Around the 1850s the quality of drinking water became a matter of public concern, and John Snow examined the state of waters in 1849. Parliament passed the Metropolis Water Act 1852 to "make provision for securing the supply to the Metropolis of pure and wholesome water". Under the act, it became unlawful for any water company to extract water for domestic use from the tidal reaches of the Thames after 31 August 1855, and from 31 December 1855 all such water was required to be "effectually filtered". The directors had already decided in 1847 to move the intake for their reservoirs to Seething Wells. The facilities were completed in 1852, and the Lambeth was joined there taking advantage of its pipes to the city by the Chelsea Waterworks Company. The facilities played a role in John Snow's statistical investigations during a cholera outbreak, the facility was further upriver than many other waterworks and hence had cleaner water, leading to fewer cholera deaths.

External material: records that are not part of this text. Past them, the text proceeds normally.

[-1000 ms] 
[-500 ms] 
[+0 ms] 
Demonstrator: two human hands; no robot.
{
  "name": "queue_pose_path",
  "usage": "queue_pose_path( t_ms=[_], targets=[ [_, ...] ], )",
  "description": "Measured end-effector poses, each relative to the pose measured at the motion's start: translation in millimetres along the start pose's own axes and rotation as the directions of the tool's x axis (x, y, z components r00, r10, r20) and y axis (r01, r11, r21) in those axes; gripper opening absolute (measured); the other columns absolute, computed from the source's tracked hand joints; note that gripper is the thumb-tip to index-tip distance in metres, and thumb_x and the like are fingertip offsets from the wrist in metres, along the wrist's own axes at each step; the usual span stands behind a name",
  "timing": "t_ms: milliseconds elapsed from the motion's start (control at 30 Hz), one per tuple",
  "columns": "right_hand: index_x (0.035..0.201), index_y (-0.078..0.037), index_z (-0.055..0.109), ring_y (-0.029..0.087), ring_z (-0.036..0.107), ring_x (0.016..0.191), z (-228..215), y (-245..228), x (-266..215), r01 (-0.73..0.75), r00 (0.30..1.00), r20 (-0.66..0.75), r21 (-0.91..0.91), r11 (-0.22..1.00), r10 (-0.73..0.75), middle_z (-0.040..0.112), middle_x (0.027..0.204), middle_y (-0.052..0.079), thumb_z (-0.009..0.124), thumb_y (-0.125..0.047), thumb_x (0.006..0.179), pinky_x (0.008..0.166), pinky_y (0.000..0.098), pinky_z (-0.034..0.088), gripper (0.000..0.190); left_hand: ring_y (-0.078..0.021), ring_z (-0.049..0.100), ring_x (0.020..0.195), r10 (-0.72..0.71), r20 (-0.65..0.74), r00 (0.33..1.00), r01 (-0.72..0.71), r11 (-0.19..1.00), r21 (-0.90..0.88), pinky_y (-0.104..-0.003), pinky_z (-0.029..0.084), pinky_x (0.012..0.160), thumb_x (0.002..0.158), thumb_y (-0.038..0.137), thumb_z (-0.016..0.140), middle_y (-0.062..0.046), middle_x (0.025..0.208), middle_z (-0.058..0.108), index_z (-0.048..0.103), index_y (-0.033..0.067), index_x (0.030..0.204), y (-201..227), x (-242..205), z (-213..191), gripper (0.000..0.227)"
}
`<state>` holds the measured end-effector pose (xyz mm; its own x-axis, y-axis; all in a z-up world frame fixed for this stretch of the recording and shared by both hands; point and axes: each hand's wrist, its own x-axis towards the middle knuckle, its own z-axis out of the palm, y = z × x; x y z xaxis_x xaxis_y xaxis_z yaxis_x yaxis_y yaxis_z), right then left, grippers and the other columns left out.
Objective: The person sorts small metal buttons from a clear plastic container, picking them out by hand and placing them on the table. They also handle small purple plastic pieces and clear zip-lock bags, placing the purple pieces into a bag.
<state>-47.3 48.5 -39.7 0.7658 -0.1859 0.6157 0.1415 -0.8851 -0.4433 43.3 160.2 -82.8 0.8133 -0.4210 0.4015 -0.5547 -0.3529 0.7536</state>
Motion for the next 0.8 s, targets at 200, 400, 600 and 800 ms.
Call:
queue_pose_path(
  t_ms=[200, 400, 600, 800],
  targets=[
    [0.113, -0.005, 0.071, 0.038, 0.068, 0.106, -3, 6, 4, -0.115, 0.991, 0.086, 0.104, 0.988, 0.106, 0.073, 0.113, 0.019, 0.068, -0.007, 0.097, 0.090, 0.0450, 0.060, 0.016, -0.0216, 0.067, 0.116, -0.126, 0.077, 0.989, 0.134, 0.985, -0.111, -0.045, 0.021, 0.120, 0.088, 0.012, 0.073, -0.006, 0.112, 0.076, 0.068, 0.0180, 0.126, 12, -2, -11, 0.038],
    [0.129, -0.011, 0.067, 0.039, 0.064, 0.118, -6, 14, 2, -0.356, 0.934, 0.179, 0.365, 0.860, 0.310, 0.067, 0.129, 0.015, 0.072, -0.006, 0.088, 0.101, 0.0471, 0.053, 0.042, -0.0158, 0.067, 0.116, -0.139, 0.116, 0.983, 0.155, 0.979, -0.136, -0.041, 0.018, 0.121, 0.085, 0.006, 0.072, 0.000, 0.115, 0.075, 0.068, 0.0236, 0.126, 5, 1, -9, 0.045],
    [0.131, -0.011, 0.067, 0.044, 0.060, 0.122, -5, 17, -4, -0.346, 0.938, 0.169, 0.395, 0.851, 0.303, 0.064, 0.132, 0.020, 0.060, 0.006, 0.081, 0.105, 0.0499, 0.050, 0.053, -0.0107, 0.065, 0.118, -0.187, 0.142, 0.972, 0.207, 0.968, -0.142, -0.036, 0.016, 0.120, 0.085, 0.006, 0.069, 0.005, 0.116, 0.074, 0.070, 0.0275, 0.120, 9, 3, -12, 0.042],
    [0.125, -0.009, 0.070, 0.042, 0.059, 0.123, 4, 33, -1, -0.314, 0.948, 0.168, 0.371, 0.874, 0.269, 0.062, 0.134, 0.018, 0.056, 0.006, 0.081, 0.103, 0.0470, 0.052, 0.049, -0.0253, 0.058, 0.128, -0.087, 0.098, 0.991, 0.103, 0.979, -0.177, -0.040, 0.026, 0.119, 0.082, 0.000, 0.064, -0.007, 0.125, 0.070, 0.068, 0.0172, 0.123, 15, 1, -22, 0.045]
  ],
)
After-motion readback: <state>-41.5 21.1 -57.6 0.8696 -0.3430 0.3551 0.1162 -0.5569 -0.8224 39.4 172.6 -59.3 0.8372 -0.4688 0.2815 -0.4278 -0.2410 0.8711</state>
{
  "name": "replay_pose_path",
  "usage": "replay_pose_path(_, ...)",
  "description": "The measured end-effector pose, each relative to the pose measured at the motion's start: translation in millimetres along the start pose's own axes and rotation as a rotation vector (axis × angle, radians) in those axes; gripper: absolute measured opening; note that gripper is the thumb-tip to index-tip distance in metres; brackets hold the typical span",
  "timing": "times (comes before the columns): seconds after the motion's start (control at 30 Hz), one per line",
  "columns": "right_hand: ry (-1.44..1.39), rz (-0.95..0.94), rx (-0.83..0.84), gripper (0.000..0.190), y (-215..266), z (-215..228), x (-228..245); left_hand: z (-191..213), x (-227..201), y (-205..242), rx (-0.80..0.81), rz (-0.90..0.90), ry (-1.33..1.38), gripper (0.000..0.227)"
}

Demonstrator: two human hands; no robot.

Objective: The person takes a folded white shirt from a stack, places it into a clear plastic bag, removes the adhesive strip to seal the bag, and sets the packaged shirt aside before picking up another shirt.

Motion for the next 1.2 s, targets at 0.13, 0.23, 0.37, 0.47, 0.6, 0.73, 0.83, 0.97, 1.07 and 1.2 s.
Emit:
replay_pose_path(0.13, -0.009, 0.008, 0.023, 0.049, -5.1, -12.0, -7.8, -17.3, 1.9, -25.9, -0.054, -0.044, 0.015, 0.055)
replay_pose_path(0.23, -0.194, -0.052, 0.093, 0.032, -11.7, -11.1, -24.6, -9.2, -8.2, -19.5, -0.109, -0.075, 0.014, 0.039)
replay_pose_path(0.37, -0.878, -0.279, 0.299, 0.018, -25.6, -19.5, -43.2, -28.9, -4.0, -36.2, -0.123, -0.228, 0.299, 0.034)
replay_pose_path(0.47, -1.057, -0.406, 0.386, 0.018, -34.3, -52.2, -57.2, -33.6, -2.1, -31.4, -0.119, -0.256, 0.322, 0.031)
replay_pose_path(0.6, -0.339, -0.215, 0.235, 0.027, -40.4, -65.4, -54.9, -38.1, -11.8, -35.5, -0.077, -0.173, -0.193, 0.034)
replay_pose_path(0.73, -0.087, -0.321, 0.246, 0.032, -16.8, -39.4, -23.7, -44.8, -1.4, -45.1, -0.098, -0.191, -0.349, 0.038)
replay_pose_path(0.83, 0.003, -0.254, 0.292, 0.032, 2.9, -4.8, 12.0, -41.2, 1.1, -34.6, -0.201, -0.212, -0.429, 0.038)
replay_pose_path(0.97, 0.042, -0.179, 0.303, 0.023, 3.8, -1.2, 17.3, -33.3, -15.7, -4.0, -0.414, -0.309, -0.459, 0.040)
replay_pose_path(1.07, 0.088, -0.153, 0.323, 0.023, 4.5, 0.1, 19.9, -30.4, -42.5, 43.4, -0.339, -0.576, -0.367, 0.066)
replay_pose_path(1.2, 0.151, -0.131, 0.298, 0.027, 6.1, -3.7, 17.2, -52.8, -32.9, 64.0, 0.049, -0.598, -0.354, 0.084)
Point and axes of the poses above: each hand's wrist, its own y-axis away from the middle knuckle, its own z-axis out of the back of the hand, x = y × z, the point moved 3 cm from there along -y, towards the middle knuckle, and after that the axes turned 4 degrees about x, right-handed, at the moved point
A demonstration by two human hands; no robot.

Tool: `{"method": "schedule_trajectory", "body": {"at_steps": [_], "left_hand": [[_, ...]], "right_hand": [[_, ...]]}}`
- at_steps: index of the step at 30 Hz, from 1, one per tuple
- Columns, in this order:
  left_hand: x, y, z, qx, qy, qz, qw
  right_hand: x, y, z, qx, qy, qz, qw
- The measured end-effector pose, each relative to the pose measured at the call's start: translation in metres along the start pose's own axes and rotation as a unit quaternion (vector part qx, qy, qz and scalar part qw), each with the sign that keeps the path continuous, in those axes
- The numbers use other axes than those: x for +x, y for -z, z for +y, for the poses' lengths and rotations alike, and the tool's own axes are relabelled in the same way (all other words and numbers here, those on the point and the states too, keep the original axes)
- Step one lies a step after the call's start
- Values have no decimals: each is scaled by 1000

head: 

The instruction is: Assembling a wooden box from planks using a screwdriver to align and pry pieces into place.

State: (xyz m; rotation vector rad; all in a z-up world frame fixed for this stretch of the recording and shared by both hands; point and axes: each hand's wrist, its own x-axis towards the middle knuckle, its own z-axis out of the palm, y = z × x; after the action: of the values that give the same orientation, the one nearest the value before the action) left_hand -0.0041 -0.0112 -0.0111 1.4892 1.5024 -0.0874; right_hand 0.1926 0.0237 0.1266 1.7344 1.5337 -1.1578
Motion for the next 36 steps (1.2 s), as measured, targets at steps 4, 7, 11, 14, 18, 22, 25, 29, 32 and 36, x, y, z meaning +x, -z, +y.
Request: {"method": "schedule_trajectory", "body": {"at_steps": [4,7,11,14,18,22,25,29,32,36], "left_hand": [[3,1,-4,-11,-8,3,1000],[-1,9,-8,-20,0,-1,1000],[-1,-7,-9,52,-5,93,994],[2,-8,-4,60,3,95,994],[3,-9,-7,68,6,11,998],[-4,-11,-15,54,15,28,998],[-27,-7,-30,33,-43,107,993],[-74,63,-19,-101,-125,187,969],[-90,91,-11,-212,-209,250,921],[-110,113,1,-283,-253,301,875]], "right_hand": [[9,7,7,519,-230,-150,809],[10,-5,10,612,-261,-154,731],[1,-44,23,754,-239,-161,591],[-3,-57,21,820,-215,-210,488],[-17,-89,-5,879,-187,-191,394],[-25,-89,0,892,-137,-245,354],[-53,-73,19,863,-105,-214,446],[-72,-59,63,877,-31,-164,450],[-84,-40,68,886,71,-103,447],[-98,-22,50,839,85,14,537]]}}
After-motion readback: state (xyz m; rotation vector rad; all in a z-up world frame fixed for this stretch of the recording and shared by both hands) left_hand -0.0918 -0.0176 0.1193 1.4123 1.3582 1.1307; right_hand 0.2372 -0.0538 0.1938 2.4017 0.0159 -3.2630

However the inlets pumped in too much silt with the water because of turbulence caused by the discharge (confluence) of the River Mole/Ember and The Rythe into the Thames immediately upstream. The Lambeth Waterworks Company thus moved upstream to Molesey between Sunbury and Molesey Locks, where they built the Molesey Reservoirs in 1872 and the Chelsea Waterworks Company followed them there three years later.